Work task: Extract, from the records beneath this instruction, each line that contains the word "charger".

Records from a data source:
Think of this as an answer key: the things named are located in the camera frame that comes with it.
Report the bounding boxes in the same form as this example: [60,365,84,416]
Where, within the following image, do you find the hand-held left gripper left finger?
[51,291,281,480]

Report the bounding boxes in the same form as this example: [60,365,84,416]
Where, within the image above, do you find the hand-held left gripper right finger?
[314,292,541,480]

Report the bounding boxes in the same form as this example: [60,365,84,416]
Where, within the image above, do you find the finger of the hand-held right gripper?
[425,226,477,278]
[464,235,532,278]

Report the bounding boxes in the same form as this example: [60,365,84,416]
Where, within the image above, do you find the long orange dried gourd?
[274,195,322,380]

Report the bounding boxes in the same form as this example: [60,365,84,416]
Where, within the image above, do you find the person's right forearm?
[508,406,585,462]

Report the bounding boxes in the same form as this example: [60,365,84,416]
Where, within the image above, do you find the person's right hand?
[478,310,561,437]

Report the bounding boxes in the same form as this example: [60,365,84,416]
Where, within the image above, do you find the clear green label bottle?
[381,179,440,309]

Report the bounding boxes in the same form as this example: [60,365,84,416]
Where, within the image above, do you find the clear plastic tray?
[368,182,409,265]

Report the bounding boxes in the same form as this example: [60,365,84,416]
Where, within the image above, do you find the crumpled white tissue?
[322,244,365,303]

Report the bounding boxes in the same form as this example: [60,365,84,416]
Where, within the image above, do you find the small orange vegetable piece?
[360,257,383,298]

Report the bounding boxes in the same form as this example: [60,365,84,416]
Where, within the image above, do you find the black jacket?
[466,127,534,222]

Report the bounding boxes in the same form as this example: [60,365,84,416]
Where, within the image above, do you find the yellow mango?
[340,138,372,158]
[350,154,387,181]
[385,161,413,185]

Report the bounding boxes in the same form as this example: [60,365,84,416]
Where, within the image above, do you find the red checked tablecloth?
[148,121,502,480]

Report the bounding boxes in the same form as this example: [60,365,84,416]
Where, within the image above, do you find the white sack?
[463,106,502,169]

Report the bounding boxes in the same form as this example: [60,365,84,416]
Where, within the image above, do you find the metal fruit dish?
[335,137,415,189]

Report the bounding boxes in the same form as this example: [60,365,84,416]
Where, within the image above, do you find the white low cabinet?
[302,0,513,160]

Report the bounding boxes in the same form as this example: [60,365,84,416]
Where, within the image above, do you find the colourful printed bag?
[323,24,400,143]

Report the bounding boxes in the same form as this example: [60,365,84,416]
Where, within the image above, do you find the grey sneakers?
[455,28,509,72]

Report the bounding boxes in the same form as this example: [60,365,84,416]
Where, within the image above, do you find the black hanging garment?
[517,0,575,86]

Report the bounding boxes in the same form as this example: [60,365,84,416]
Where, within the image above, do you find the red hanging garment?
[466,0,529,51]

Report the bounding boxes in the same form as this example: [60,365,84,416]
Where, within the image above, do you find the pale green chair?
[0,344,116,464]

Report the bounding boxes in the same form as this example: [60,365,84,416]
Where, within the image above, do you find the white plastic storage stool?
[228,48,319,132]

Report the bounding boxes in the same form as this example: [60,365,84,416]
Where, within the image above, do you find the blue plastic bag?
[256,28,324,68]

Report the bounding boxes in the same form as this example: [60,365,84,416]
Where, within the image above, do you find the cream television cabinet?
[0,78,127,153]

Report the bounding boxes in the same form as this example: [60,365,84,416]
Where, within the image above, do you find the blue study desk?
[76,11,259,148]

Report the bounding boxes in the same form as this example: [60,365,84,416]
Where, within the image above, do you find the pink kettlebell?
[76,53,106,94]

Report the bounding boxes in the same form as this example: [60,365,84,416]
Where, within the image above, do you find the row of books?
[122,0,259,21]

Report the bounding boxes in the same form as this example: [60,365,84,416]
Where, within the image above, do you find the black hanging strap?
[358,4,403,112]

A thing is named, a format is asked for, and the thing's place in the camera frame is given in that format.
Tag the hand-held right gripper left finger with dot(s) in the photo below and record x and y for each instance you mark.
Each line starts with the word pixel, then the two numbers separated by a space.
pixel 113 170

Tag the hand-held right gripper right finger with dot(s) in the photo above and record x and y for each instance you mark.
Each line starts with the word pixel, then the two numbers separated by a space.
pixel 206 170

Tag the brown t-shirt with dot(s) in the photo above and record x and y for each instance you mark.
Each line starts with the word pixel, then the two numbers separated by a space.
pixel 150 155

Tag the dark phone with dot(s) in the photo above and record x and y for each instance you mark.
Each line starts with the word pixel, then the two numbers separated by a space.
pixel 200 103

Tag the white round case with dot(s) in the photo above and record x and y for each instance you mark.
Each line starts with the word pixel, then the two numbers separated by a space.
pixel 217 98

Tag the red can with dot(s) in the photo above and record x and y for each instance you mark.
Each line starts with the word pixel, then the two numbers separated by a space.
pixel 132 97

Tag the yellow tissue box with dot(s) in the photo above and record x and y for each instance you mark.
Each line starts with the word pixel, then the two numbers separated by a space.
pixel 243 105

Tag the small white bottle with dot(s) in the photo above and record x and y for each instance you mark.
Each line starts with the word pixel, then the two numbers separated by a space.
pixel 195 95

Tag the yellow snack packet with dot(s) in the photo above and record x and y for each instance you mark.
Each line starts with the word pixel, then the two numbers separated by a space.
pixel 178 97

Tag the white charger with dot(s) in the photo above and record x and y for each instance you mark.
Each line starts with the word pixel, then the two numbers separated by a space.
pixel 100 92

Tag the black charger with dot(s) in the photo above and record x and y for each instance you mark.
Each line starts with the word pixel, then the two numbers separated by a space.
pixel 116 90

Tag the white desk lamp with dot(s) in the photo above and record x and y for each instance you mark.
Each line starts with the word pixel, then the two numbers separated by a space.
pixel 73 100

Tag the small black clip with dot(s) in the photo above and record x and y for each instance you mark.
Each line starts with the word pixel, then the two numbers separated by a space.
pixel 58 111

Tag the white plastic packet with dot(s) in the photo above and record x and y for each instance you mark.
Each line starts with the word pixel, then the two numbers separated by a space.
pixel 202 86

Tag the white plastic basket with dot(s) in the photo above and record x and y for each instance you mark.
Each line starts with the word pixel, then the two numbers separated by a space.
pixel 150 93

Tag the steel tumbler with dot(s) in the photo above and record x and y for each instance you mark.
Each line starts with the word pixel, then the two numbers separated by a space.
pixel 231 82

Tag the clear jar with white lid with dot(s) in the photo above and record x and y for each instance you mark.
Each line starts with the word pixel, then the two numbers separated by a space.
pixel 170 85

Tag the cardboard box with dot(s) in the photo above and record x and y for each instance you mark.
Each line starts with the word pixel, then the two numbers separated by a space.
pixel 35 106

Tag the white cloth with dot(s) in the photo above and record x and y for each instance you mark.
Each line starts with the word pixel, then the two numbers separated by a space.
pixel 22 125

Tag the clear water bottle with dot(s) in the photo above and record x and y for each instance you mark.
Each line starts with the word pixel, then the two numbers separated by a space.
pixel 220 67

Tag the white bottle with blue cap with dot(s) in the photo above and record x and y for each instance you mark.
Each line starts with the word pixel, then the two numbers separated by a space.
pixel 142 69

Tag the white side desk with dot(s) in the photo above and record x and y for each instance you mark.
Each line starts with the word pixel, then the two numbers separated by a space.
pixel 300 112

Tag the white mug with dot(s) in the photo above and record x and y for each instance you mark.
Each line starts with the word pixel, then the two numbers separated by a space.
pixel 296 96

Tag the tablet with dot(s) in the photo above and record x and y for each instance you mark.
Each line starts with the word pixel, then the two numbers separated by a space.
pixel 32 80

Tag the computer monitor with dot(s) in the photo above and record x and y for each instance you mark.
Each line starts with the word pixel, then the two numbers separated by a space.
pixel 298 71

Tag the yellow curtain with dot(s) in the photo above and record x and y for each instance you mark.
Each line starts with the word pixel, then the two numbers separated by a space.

Problem solution:
Tag the white charger with dot(s) in the photo above and record x and y for each instance you mark.
Tag the black charger with dot(s) in the photo above and record x and y for each instance you mark.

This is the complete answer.